What is the FEI, who leads it and what do they do? The Fédération Equestre Internationale (International Equestrian Federation, but it's in French because that's the traditional language of the Olympic Games), is the worldwide authority for all international events in dressage, para-equestrian dressage, jumping, eventing, driving, para-equestrian driving, endurance, vaulting and reining. Headquartered in Lausanne, Switzerland, the FEI works with the national federations of each member country to regulate and govern equestrian disciplines. FEI's current president is Princess Haya Bint Al Hussein, who is sometimes seen at the Keeneland sales with her husband, Sheikh Mohammed bin Rashid Al Maktoum.

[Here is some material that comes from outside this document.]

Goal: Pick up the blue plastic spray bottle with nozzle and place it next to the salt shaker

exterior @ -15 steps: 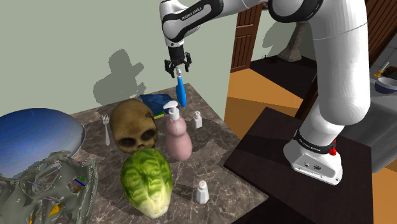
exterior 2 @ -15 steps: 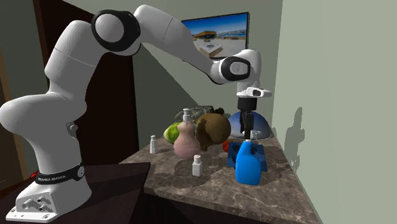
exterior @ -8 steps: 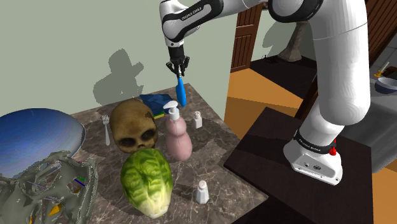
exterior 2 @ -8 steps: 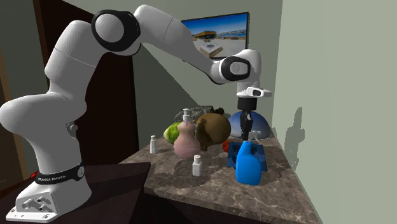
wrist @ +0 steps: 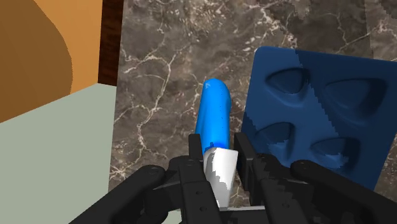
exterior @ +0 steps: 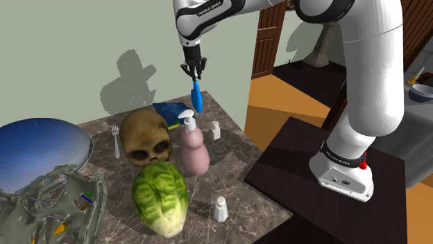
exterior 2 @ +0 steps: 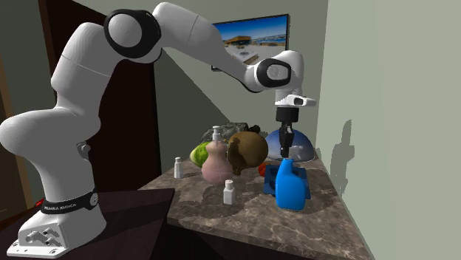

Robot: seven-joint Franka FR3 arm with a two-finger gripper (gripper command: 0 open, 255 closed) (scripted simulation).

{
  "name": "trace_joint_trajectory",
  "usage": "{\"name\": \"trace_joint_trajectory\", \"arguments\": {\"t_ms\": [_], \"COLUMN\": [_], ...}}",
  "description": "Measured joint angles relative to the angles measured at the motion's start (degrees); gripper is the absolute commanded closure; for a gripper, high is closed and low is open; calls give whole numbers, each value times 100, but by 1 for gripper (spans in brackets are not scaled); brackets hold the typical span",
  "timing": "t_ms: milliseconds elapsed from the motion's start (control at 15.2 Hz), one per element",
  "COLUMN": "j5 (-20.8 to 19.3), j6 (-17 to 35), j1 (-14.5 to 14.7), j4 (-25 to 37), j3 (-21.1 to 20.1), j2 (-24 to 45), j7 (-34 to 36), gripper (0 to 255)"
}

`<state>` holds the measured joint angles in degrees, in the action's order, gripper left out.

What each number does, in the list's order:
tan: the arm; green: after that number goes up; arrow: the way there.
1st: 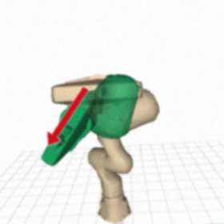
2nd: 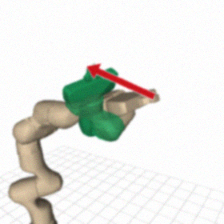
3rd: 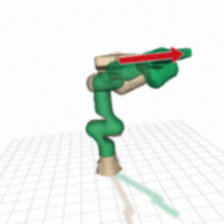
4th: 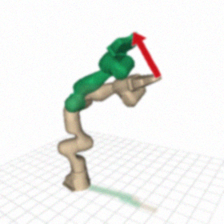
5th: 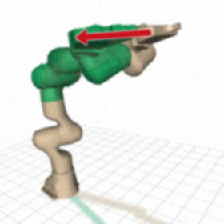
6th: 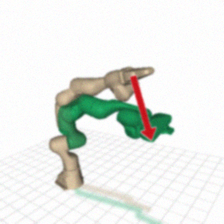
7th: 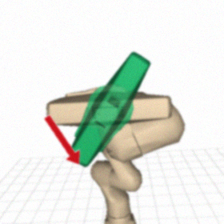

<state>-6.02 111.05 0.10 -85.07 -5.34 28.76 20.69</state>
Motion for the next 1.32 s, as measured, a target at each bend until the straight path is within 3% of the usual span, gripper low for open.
{"name": "trace_joint_trajectory", "arguments": {"t_ms": [1320], "j5": [47], "j6": [-1431], "j1": [34], "j4": [1228], "j3": [-23], "j2": [-206], "j7": [-89], "gripper": [255]}}
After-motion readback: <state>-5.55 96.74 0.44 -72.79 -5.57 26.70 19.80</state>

Where have previous Games been held, and where will they be in the future? The first World Games were in 1990 in Stockholm, Sweden. Following that, the Games were held every four years in the following locations:
1994: The Hague, Netherlands
1998: Rome, Italy
2002: Jerez de la Frontera, Spain
2006: Aachen, Germany
2010: Lexington (the first time in the United States)
In 2014, the Games will be in Normandy, France.

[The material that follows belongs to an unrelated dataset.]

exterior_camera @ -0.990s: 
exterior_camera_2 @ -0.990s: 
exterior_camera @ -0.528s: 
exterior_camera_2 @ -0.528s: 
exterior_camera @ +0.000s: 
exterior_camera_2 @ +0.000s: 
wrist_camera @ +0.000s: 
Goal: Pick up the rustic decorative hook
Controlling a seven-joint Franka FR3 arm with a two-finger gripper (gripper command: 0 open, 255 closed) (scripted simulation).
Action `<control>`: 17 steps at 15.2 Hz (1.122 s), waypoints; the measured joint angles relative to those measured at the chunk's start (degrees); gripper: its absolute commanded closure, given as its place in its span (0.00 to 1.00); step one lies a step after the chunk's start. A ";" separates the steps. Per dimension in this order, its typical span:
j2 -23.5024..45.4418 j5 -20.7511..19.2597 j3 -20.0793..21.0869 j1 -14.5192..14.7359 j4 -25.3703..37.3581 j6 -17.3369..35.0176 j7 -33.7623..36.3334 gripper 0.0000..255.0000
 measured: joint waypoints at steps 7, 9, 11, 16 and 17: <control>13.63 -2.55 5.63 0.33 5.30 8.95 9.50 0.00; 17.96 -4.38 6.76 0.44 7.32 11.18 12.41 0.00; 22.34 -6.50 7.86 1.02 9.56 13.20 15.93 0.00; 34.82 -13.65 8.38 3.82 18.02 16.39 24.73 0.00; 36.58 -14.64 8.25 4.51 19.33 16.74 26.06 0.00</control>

How much public money will be spent on the Games? About $107 million will have been spent directly on projects associated with the Games, such as new facilities at the Kentucky Horse Park and road projects. Another $151 million has been spent on projects that may have already been planned, but were put on a faster timetable because of the Games.

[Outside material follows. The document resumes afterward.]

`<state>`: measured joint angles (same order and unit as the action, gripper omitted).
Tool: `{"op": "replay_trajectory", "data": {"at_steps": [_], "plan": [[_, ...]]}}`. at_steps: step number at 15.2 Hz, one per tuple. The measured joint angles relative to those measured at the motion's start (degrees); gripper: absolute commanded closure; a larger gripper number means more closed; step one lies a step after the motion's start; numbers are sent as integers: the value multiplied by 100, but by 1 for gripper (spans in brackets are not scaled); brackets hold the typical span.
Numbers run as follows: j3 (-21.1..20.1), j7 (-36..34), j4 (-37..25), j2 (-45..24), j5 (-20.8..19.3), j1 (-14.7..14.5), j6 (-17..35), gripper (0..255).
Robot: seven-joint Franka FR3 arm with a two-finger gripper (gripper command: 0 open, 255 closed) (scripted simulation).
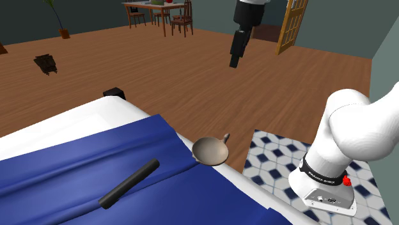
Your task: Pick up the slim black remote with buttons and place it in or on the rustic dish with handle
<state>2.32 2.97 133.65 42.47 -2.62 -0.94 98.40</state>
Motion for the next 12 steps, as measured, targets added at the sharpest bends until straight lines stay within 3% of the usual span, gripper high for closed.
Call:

How many countries will be represented? 58 countries have nominated riders and teams to compete.
What do you get for winning at the Games? The winners of both team and individual competitions get medals, a crystal trophy and part of $1.6 million in prize money.
How many horses are involved in WEG? There were 1,300 horses initially nominated to compete at the Games. That number will go down as countries finalize their teams.
What kinds of horses are involved in the Games? There are no rules as to what breeds of horses can compete, although some are more popular than others. For example, most reining horses are quarter horses, and many show jumpers are called warmbloods — mostly European breeds that originally combined "hotbloods" such as Thoroughbreds or Arabians with larger "coolbloods," such as draft horses. However, there will be a wide range of breeds at the Games, including Thoroughbreds.